A Constituição Federal, em seu artigo 38, diversamente de outros cargos eletivos, não impede, como regra, que os vereadores exerçam, concomitantemente, sua profissão. Veda, apenas, a acumulação da vereança com o cargo público, mas exclusivamente quando haja incompatibilidade de horários (algo raro nos municípios menores). Logo, o ocupante do cargo de vereador não deve depender dos subsídios na Câmara para manter sua vida independente.
Dados do IBGE revelam que o Brasil tem aproximadamente 5,5 mil municípios, praticamente 90% deles com população inferior a 50 mil habitantes. Levando-se em consideração que cada Câmara desses municípios menores (geralmente os de menor orçamento) tem entre nove a 13 vereadores, fácil concluir a economia de recursos com a extinção dos subsídios. Certamente, bem administrados, esses valores poderão ser vertidos em favor da saúde, obras públicas, projetos sociais etc., ou do próprio propósito fiscalizador das Câmaras Municipais.

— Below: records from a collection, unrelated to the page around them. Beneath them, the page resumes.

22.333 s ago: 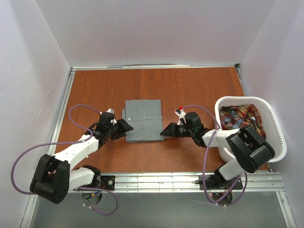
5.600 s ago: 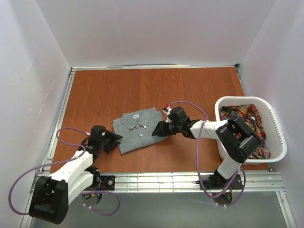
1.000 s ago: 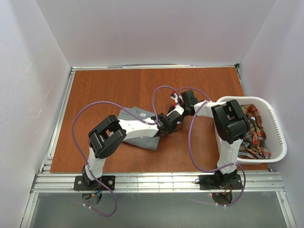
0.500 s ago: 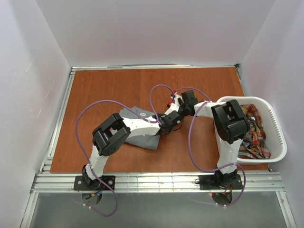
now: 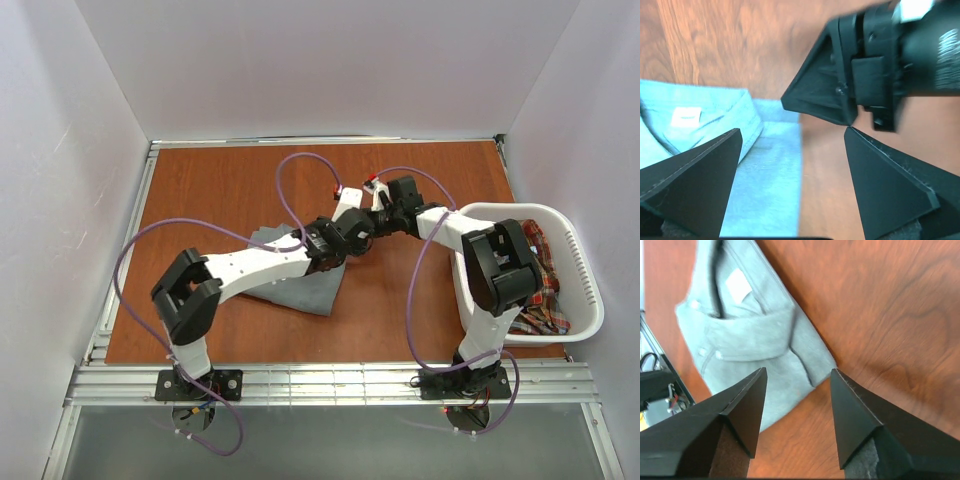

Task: Fold and stack the long sleeve shirts
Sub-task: Fold the shirt

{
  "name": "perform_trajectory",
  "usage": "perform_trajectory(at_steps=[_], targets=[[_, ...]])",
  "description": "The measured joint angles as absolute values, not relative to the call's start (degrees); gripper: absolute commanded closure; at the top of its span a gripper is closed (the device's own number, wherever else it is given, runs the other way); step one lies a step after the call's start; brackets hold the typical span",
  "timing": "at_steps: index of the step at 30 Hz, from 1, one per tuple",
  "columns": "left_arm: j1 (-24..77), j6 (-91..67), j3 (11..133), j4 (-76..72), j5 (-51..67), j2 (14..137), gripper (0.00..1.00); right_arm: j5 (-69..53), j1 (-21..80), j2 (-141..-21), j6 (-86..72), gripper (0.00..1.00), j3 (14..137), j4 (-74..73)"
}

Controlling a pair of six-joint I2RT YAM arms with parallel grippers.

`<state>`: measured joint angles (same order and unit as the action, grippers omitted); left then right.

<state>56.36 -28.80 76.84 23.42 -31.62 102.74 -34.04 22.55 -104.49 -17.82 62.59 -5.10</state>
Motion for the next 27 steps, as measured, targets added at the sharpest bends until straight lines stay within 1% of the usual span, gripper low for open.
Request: perform_trajectory(at_steps=[2,3,4,5,8,9,10,15,19,24,27], targets=[[56.03,-29.71,76.77,23.05,-30.41,99.31,0.23,-33.61,22.46,-102.65,-18.04,0.51,62.89,-5.13],[55.86,-30.24,76.66,22.52,-29.98,97.69,0.25,-33.58,22.31,-101.71,-18.24,0.52,62.89,-5.26],[55.61,-30.89,76.44,22.00,-29.61,96.25,0.32,-33.63,22.22,-100.92,-18.57,0.53,62.89,-5.48],[55.18,-31.70,75.83,21.30,-29.19,94.72,0.34,-33.82,22.20,-100.29,-19.05,0.57,62.87,-5.61],[52.95,-33.87,72.60,20.21,-27.57,92.23,0.39,-35.31,22.35,-98.43,-20.97,0.65,61.41,-4.40],[51.55,-34.76,70.89,19.64,-26.79,91.85,0.42,-35.83,22.59,-97.78,-21.63,0.66,60.38,-3.86],[49.43,-35.81,68.34,18.68,-26.00,91.59,0.45,-36.29,22.94,-97.25,-22.39,0.70,59.16,-3.01],[39.27,-38.41,57.87,17.17,-22.83,92.07,0.49,-37.98,27.22,-97.23,-25.98,0.76,53.91,1.50],[33.10,-40.47,52.16,14.66,-20.38,92.40,0.52,-38.37,30.65,-100.82,-27.97,0.80,52.64,5.91],[28.62,-42.41,48.80,11.73,-15.97,92.58,0.53,-37.32,30.09,-105.47,-28.32,0.80,51.29,8.67],[26.35,-42.92,48.47,10.66,-13.28,92.36,0.52,-35.86,28.99,-105.86,-28.05,0.80,50.61,8.84]])
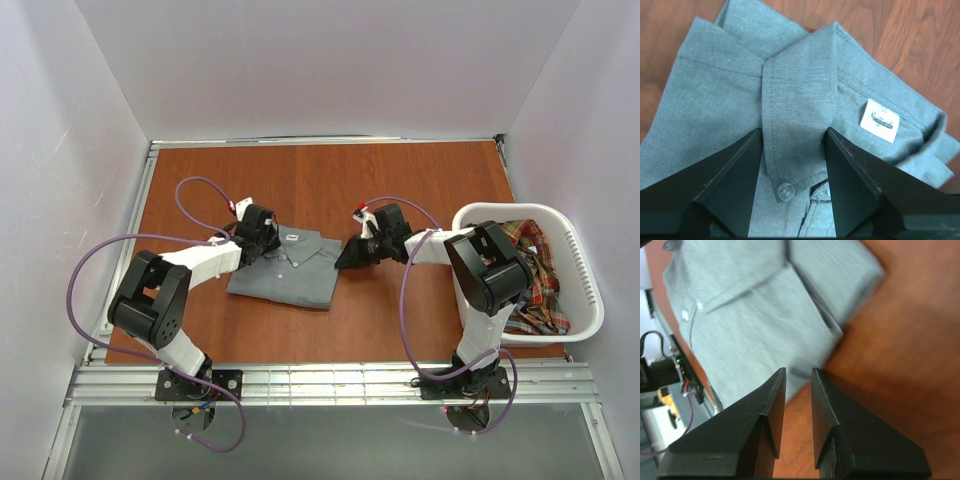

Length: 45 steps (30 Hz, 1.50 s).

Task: Fold and stack the long sleeve shirts
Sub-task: Fold the shirt, then neatly place the folded shirt to the corner

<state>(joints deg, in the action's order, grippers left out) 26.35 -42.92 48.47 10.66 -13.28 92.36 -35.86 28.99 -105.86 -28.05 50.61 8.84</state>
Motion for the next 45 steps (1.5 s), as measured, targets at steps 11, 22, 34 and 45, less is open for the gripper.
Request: perform_trajectory(at_steps=[11,22,34,45], targets=[[24.34,-47.00,43.09,15.51,-10.90,70.39,0.37,-32.71,35.86,-91.02,-27.88,0.77,48.34,6.52],[21.96,-56.58,24.80,15.86,-10.35,64.73,0.50,-31.46,43.83,-96.68,-32.75,0.78,40.21,10.96],[16.16,-56.93,26.76,19.99,-8.47,63.18,0.23,-26.94,39.42,-90.52,-32.08,0.65,38.63,8.14],[20.58,-73.23,24.03,27.66,-1.21,41.82,0.18,-16.53,39.16,-68.75,-28.01,0.19,42.76,-5.41]])
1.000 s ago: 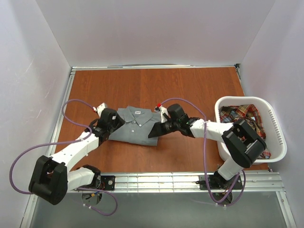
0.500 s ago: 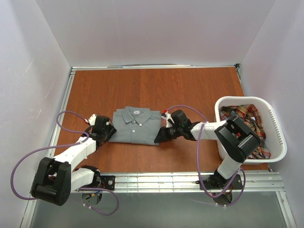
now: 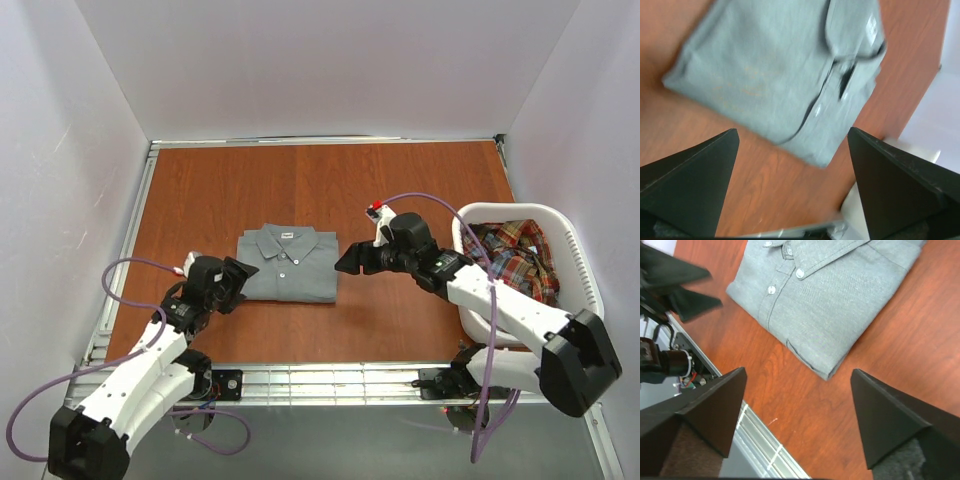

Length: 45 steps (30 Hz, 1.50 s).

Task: Fold and stack the long sleeve shirts
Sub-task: Neatly place the folded shirt to the corner

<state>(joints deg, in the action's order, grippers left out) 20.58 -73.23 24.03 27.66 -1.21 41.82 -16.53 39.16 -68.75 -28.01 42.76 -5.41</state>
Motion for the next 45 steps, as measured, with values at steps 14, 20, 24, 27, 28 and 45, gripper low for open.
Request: perform_trajectory(at_steps=[14,20,24,27,28,45], targets=[[45.93,-97.58,19.51,20.16,-12.99,54.94,0.30,-11.92,38.74,-53.39,-28.47,0.17,42.26,-12.60],[49.01,-102.41,20.43,12.38,-19.46,62.57,0.42,-11.16,38.30,-51.31,-28.27,0.17,42.09,-13.93],[50.11,-104.66,21.28,8.56,-21.91,66.83,0.53,-10.63,38.09,-50.30,-28.25,0.17,41.08,-14.41],[50.43,-106.63,21.21,7.94,-23.35,67.90,0.81,-10.59,37.87,-50.30,-28.10,0.18,40.95,-14.98],[50.48,-106.80,21.10,8.14,-23.81,68.16,0.87,-10.59,37.82,-50.28,-28.05,0.17,40.91,-15.00],[23.00,-89.76,31.44,-1.39,-17.98,84.25,0.99,-7.73,37.19,-48.53,-23.29,0.18,41.74,-20.21]])
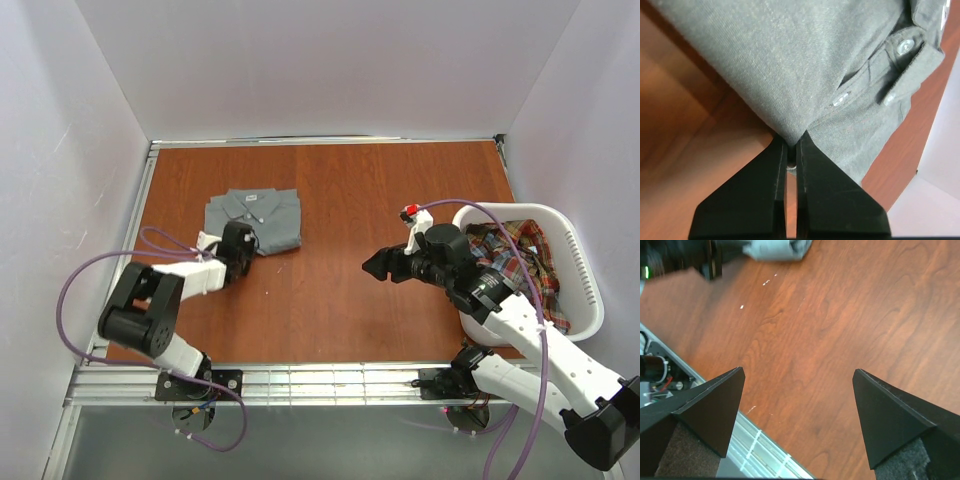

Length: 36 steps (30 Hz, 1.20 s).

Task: Fold and stack the long sleeve shirts
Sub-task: Neatly place the folded shirt to the corner

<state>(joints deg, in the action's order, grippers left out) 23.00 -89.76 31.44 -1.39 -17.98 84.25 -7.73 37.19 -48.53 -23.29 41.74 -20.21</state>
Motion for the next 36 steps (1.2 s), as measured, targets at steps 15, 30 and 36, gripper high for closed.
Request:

A análise da situação não pode deixar de ser contextualizada com o que se passa em outras democracias. Na Europa, países com renda per capita três vezes superiores à nacional e que desfrutam de níveis de desenvolvimento social ainda sonhados por aqui, entendem que o trabalho voluntário e o esforço pessoal de representantes municipais deve ser incentivado e utilizado como meio de formação de agentes políticos. Mais do que isso, entendem que o dinheiro obtido a duras penas do contribuinte deve ser destinado a atender, fundamentalmente, as necessidades imediatas da comunidade.

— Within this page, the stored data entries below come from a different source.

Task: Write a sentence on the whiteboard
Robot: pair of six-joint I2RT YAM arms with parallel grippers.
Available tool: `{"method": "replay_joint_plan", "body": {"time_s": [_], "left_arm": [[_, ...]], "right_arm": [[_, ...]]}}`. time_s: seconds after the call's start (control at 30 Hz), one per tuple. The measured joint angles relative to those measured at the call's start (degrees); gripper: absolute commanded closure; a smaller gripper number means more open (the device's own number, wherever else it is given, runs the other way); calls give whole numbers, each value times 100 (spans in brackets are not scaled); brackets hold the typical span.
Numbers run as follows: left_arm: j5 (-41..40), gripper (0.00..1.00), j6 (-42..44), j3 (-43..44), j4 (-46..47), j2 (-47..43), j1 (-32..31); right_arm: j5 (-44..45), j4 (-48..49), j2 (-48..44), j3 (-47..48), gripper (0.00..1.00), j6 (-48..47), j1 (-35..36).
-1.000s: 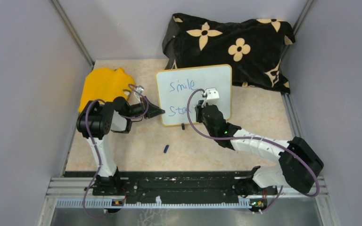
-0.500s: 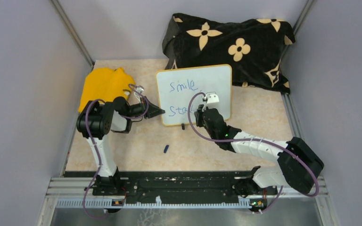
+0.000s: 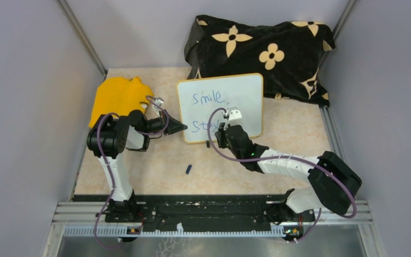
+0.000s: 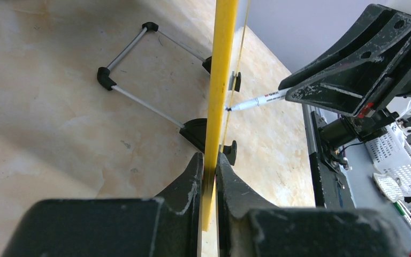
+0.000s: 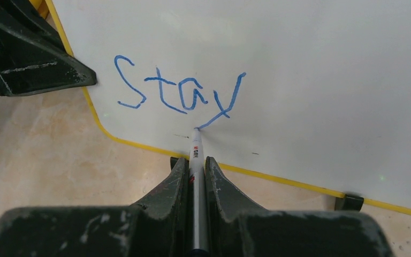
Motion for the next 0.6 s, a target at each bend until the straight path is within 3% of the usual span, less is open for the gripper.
{"method": "replay_joint_plan", "body": {"time_s": [0.37,0.6], "left_arm": [[4,100,22,0,-22,0,-4],[15,100,22,11,-22,0,-4]], "right_arm": [[-114,-20,258,175,100,-7,142],[245,-330,-601,149,100,-210,105]]}}
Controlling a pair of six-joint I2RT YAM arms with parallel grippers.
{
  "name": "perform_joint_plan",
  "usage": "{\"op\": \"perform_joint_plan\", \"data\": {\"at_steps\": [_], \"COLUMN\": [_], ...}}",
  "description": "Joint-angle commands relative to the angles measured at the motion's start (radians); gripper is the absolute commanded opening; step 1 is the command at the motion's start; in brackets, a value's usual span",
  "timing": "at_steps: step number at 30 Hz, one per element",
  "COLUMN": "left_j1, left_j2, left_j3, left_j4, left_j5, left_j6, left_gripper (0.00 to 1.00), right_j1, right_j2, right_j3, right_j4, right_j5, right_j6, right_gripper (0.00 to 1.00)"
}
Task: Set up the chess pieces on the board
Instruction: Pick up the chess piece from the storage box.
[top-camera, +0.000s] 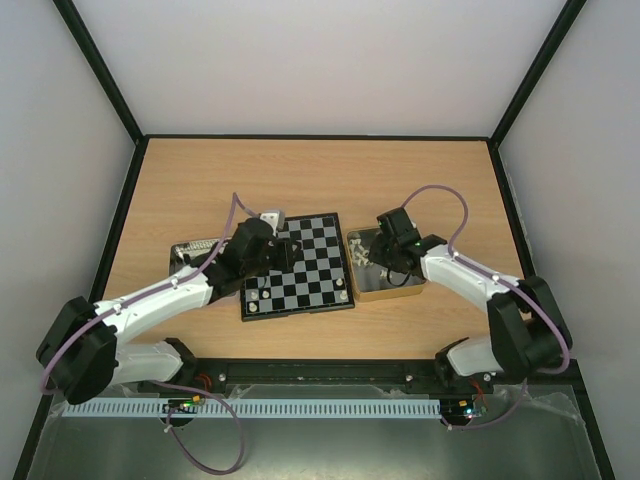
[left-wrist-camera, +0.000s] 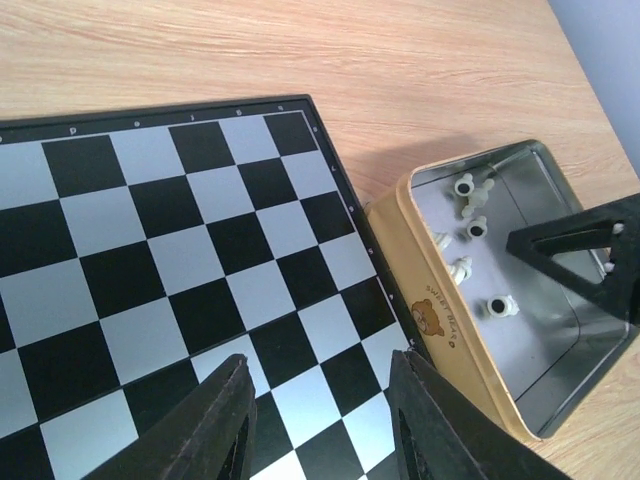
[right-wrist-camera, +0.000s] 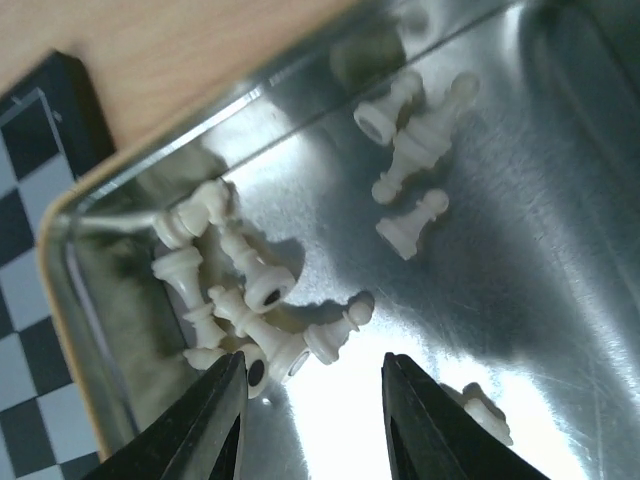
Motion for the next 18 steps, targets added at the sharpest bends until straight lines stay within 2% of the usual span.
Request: {"op": "perform_joint_plan", "data": {"at_steps": [1, 18], "left_j1": [0.006, 0.008], "left_j2": [-0.006, 0.022], "left_j3": [-0.014, -0.005], "left_j4": [0.033, 0.058], "left_j5": [0.008, 0.083], "left_j6": [-0.014, 0.021], "left_gripper": [0.40, 0.41], "right_j1": [0.002, 0.025], "right_j2": [0.070, 0.243], "right_j3": [-0.009, 0.058], "right_j4": [0.038, 0.038], "right_j5": [-0.059, 0.040], "right_j6": [0.025, 0.023], "right_gripper": [0.36, 0.32]}}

Na França, a função dos conseillers municipaux é historicamente gratuita, existindo apenas a possibilidade de reembolso de despesas, circunstância extremamente limitada por lei nos municípios com menos de 100 mil habitantes. Sistema muito similar é adotado no Reino Unido, com os chamados local councillors. Quando há remuneração, esta mais se aproxima dos salários mínimos vigentes e tem como objetivo remunerar o tempo especificamente gasto com o trato das questões municipais. Exemplo disso se encontra no sistema português, onde os vereadores de Lisboa e do Porto, em regime de não permanência, recebem pouco menos de EUR 80 por sessão, podendo este valor ser ainda reduzido em municípios menores.
Em nenhum desses países a função de vereador se mostra atrativa como um emprego, uma forma de renda. Mais importante que isso, a exigência de que a atividade pública seja conciliada com atividades particulares para a subsistência pessoal, especialmente nos municípios menores, não figura como impedimento à autonomia e à independência destes agentes políticos.
A questão, portanto, que se coloca é: como então no Brasil — principalmente nos municípios menores —, onde os recursos são escassos e as necessidades básicas do cidadão são amplas, podemos nos dar ao luxo de gastar tanto com vereadores?